[WHAT IS BEING ASKED]: The whole listing below is to be returned without alteration.
Segment Start: DATA RECORDS
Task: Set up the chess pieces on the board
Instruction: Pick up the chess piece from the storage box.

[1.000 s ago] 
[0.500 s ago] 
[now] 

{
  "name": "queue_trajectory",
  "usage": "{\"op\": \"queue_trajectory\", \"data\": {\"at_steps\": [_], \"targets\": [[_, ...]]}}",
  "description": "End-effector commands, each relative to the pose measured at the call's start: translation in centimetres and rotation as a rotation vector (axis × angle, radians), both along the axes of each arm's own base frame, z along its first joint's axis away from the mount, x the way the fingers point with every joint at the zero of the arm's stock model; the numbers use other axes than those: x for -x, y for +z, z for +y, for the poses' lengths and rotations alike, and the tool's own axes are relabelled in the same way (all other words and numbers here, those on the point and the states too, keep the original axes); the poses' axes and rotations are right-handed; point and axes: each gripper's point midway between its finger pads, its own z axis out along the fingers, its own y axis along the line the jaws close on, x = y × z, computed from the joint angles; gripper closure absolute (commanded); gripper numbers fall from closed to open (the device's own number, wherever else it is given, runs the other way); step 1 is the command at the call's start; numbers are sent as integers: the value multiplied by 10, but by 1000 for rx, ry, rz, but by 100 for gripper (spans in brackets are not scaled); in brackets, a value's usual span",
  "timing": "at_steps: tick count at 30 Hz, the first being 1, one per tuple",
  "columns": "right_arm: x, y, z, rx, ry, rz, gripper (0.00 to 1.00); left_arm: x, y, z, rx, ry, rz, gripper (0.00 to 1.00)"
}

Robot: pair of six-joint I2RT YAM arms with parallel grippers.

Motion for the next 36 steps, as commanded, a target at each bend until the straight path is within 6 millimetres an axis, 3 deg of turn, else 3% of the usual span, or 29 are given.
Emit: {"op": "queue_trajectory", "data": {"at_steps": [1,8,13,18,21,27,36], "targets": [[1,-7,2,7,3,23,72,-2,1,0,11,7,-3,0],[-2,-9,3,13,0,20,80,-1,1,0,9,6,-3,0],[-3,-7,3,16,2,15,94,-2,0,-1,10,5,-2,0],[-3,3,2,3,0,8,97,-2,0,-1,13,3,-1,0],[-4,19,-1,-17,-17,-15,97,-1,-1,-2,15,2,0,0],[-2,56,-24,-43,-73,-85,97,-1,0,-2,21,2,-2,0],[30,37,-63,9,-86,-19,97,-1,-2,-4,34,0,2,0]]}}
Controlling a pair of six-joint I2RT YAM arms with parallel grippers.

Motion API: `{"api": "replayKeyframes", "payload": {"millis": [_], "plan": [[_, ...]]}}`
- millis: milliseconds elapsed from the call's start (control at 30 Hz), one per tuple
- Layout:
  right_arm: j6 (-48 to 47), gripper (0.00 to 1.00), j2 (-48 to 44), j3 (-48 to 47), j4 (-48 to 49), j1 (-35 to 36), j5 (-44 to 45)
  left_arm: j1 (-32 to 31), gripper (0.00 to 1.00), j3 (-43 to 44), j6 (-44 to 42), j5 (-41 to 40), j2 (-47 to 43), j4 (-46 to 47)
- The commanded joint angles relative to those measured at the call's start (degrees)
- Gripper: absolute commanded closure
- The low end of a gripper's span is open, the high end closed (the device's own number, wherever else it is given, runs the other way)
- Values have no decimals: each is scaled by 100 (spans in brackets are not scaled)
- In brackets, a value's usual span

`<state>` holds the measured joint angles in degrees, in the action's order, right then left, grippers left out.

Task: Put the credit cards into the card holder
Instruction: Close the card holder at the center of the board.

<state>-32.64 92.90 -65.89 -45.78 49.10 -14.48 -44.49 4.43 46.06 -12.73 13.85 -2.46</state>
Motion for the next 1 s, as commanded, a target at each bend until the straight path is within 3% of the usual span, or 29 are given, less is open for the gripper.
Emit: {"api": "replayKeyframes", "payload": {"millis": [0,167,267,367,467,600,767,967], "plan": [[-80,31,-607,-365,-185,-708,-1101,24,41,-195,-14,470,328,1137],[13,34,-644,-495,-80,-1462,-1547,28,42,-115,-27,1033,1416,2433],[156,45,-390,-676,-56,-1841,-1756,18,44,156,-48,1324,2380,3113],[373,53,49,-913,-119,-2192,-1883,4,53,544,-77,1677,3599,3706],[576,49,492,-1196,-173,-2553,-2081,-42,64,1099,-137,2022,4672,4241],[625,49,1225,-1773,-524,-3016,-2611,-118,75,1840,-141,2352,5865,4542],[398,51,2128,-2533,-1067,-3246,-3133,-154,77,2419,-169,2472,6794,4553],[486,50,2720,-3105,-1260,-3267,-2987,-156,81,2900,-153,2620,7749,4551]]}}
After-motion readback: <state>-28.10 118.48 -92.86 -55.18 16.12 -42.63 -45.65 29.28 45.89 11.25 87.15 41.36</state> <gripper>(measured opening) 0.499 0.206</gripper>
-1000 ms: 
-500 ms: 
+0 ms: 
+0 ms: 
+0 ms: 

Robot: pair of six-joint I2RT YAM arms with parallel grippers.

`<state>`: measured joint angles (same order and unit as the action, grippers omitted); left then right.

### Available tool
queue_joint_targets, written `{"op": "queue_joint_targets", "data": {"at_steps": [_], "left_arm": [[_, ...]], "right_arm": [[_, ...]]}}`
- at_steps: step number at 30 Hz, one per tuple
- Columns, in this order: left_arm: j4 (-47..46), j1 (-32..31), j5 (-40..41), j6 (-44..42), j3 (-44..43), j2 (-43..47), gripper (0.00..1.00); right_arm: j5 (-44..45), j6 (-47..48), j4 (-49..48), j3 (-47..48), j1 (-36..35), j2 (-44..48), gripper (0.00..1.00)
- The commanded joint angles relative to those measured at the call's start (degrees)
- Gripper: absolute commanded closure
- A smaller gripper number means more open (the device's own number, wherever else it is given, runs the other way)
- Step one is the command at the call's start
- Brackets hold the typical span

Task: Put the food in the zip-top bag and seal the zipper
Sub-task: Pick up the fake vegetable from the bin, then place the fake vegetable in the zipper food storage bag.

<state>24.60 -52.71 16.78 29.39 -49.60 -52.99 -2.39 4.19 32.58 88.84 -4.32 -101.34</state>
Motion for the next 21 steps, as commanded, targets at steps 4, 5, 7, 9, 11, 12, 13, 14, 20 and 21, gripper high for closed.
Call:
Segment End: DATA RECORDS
[ANSWER FOR THIS EXERCISE]:
Task: Set up the chess pieces on the board
Instruction: Pick up the chess piece from the storage box.

[1.000 s ago] 
[0.500 s ago] 
[now] 

{
  "name": "queue_trajectory",
  "usage": "{\"op\": \"queue_trajectory\", \"data\": {\"at_steps\": [_], \"targets\": [[_, ...]]}}",
  "description": "End-effector commands, each relative to the pose measured at the call's start: translation in centimetres and rotation as a rotation vector (axis × angle, radians), both along the axes of each arm's own base frame, z along its first joint's axis away from the mount, x the way the fingers point with every joint at the zero of the arm's stock model; the numbers use other axes than those: x for -x, y for +z, z for +y, for the poses' lengths and rotations alike, and the tool's own axes are relabelled in the same way (all other words and numbers here, those on the point and the states too, keep the original axes); the poses' axes and rotations are right-handed; point and axes: each gripper's point midway between its finger pads, its own z axis out along the fingers, its own y axis along the line the jaws close on, x = y × z, computed from the joint angles; gripper closure absolute (commanded); gripper numbers fall from closed to open (the device's own number, wherever else it is given, runs the other way); step 1 is the command at the call's start; numbers are sent as integers: the value multiplied by 10, but by 1000 for rx, ry, rz, but by 100 for gripper (spans in brackets are not scaled); in brackets, a value's usual span",
  "timing": "at_steps: tick count at 30 Hz, the first being 1, one per tuple",
  "columns": "right_arm: x, y, z, rx, ry, rz, gripper (0.00 to 1.00); left_arm: x, y, z, rx, ry, rz, gripper (0.00 to 1.00)"
}

Robot: pair of six-joint I2RT YAM arms with parallel grippers.

Motion for the next 36 steps, as commanded, a target at each bend until the straight path is within 6 millimetres an axis, 3 deg of turn, else 3% of the usual span, or 29 are given.
Emit: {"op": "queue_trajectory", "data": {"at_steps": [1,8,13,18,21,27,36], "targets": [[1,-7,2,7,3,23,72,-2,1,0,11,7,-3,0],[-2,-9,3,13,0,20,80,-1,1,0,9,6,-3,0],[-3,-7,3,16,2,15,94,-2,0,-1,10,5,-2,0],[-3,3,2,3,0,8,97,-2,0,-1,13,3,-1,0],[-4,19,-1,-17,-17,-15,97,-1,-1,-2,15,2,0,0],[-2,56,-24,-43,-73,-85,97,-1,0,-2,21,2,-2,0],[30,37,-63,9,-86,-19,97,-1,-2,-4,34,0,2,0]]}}
Controlling a pair of six-joint I2RT YAM arms with parallel grippers.

Motion API: `{"api": "replayKeyframes", "payload": {"millis": [_], "plan": [[_, ...]]}}`
- millis: milliseconds elapsed from the call's start (control at 30 Hz), one per tuple
- Layout:
  right_arm: j6 (-48 to 47), gripper (0.00 to 1.00), j2 (-48 to 44), j3 (-48 to 47), j4 (-48 to 49), j1 (-35 to 36), j5 (-44 to 45)
  left_arm: j1 (-32 to 31), gripper (0.00 to 1.00), j3 (-43 to 44), j6 (-44 to 42), j5 (-41 to 40), j2 (-47 to 43), j4 (-46 to 47)
- The commanded joint angles relative to those measured at the call's start (degrees)
- Gripper: absolute commanded closure
- The low end of a gripper's span is open, the high end closed (the device's own number, wherever else it is given, runs the other way)
- Values have no decimals: each is scaled by 100 (spans in brackets are not scaled)
- In brackets, a value's usual span

`<state>` holds the measured joint angles in degrees, in the action's order, right then left, grippers left out.

Task: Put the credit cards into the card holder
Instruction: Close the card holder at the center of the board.

<state>-32.64 92.90 -65.89 -45.78 49.10 -14.48 -44.49 4.43 46.06 -12.73 13.85 -2.46</state>
Motion for the next 1 s, as commanded, a target at each bend until the straight path is within 3% of the usual span, or 29 are given, less is open for the gripper.
Emit: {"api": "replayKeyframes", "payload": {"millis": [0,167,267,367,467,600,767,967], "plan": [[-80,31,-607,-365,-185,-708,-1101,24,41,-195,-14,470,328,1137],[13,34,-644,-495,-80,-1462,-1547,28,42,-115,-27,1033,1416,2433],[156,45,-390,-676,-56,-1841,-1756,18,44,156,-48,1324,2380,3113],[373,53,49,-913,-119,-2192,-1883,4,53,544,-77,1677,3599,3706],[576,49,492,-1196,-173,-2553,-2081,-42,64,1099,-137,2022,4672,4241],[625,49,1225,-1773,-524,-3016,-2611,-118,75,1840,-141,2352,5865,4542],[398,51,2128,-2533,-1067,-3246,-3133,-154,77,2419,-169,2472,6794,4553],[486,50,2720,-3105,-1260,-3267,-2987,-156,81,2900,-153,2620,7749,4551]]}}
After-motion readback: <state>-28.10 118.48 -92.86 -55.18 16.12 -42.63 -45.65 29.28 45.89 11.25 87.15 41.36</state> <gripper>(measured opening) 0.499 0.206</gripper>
-1000 ms: 
-500 ms: 
+0 ms: 
+0 ms: 
+0 ms: 

Robot: pair of six-joint I2RT YAM arms with parallel grippers.

`<state>`: measured joint angles (same order and unit as the action, grippers omitted); left then right.

### Available tool
queue_joint_targets, written `{"op": "queue_joint_targets", "data": {"at_steps": [_], "left_arm": [[_, ...]], "right_arm": [[_, ...]]}}`
- at_steps: step number at 30 Hz, one per tuple
- Columns, in this order: left_arm: j4 (-47..46), j1 (-32..31), j5 (-40..41), j6 (-44..42), j3 (-44..43), j2 (-43..47), gripper (0.00..1.00); right_arm: j5 (-44..45), j6 (-47..48), j4 (-49..48), j3 (-47..48), j1 (-36..35), j2 (-44..48), gripper (0.00..1.00)
- The commanded joint angles relative to those measured at the call's start (degrees)
- Gripper: absolute commanded closure
- A smaller gripper number means more open (the device's own number, wherever else it is given, runs the other way)
- Step one is the command at the call's start
- Brackets hold the typical span

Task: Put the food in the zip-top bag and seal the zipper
Sub-task: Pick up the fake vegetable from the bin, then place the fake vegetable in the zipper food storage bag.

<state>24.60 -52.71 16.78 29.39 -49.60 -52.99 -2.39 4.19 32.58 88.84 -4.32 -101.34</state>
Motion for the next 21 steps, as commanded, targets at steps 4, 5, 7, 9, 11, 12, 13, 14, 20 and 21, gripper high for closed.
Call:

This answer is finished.